Despite blunt refusals to allow various foreign delegations, including European and American ones to visit the imprisoned journalists, Ethiopian officials finally consented to allow AMI leaders to visit the prison in Addis Ababa on Wednesday November 6. While an unfortunate disagreement on the prison grounds over who would be allowed to sit in on our planned meeting with our colleagues temporarily aborted the mission, we are hopeful that we will soon be able to gain direct access again to facilitate their release.

Importantly, we are persuaded that many key leaders in Ethiopia share our view that it is past time for our colleagues to be released. We would like to thank the prime minister and many in his cabinet for this opening, and look forward to a rapid resolution.
We understand and sympathize with some of our colleagues and partners, who have expressed concern, and even skepticism, regarding our approach. Some believe that a more confrontational stance is required. That is not our belief as we think there is more than one way to get to the same destination.

Finally, we note with disappointment the ill-advised decision by the Kenyan parliament to pass a new law constraining press freedoms. This is a wholly unnecessary embarrassment to a resurgent Kenya, whose robust media has played an invaluable role in resolving its political crisis of recent years, and in comforting a nation traumatized by terrorism and shining a bright light on the inadequacies of its security forces.
We are encouraged that the Kenyan president has expressed skepticism about the proposed law, and wish to state our clear opposition to its ever being enacted.
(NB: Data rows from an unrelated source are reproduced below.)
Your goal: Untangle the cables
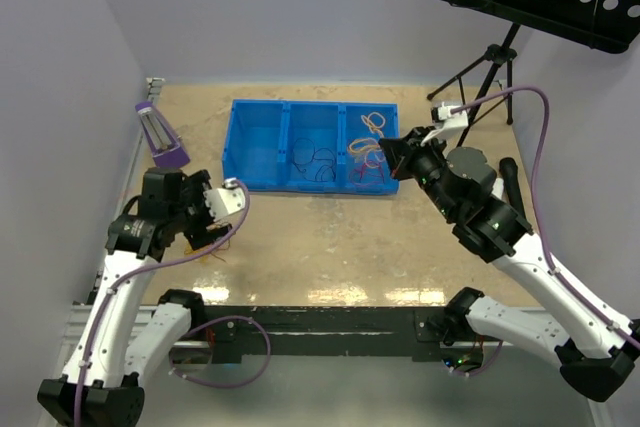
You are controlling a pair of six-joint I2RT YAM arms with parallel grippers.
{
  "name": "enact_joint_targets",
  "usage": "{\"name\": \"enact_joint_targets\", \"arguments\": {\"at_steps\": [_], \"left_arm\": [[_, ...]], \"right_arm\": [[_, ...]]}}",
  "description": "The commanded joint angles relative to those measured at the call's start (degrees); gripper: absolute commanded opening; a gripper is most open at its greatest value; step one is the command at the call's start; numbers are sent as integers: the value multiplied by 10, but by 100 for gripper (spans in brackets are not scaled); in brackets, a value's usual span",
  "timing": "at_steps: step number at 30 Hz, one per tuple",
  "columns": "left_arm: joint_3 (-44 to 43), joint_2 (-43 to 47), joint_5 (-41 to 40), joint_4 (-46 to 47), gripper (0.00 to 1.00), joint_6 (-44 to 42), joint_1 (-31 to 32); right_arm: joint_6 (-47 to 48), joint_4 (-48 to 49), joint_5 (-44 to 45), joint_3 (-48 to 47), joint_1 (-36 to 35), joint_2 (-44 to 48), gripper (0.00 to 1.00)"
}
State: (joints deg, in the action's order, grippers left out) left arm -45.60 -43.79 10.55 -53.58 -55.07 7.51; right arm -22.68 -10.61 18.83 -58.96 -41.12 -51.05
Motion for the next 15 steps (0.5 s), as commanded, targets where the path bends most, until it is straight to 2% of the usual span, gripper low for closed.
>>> {"name": "enact_joint_targets", "arguments": {"at_steps": [1,5,7,11,15], "left_arm": [[-121,-11,134,-39,100,51,-3],[-195,-16,200,-31,100,91,-3],[-211,-15,226,3,100,119,-3],[-221,-20,281,47,100,157,-3],[-197,-10,395,77,100,173,-3]], "right_arm": [[35,52,-124,-45,0,5,0],[36,72,-230,-73,0,-12,0],[34,74,-264,-84,0,-19,0],[16,98,-319,-92,0,-23,0],[-17,152,-371,-85,0,-28,0]]}}
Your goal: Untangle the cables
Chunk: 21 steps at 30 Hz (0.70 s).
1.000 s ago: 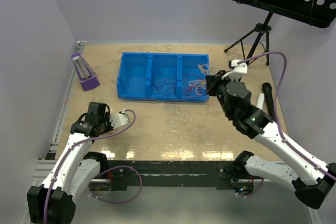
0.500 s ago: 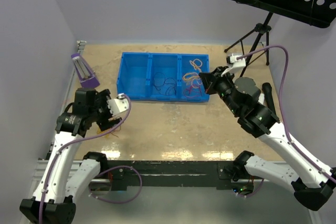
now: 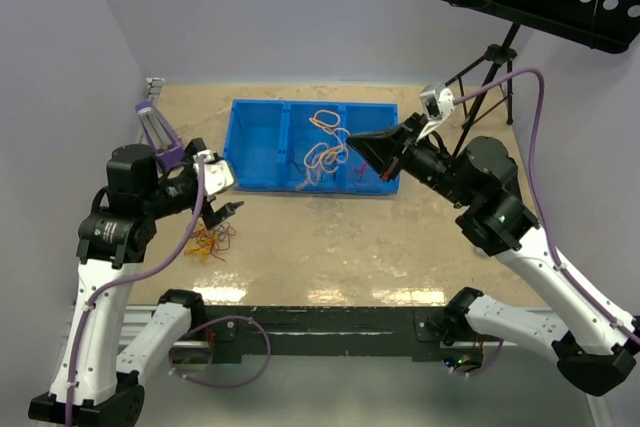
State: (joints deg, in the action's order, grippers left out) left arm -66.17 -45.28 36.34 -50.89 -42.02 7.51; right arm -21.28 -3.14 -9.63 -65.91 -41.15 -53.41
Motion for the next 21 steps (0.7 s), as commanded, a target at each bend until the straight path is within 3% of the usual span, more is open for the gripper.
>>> {"name": "enact_joint_targets", "arguments": {"at_steps": [1,9,16,21], "left_arm": [[21,11,166,69,100,51,-3],[76,0,362,237,100,195,-2],[71,-8,306,280,100,190,-1],[60,1,310,344,100,268,-2]], "right_arm": [[-43,93,-99,-10,-1,-6,0],[-119,206,-160,27,-1,-30,0],[-109,205,-184,24,-2,-51,0],[-91,195,-207,25,-2,-72,0]]}}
Addis Ababa, November 8, 2013


About AMI
The African Media Initiative is the continent's largest umbrella association of African media owners, senior executives and other industry stakeholders. AMI's mandate is to serve as a catalyst for strengthening African media by building the tools, knowledge resources and technical capacity for African media to play an effective public interest role in their societies. This mandate includes assisting with the development of professional standards, financial sustainability, technological adaptability and civic engagement.